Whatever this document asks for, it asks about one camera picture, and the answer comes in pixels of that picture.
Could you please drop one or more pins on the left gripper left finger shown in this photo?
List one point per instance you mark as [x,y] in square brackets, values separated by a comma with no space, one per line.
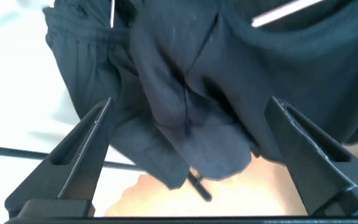
[73,177]

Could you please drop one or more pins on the black clothes rack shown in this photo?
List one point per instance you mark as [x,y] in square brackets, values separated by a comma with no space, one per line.
[11,153]

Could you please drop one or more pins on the black shorts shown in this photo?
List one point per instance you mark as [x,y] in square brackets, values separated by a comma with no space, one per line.
[89,62]

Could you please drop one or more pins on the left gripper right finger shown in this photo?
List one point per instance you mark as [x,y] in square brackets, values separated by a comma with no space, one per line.
[322,180]

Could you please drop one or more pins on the heap of clothes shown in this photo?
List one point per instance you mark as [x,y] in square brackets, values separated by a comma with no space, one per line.
[275,77]

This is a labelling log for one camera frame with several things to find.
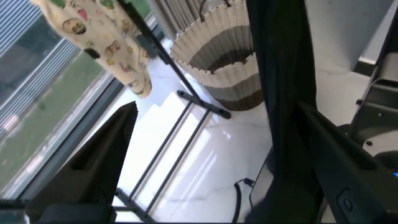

◆ **ACTIVITY**:
The lines to copy are those in the listing that contain the word "please".

◆ **RESULT FOR THIS EXERCISE**:
Could you please drop one or more pins on the left gripper left finger shown in this photo?
Could you please drop one or more pins on the black clothes rack shown in this photo?
Could you please drop one or more pins on the black shorts shown in this photo?
Could you please drop one or more pins on the left gripper right finger shown in this photo?
Could you please drop one or more pins on the heap of clothes shown in this photo?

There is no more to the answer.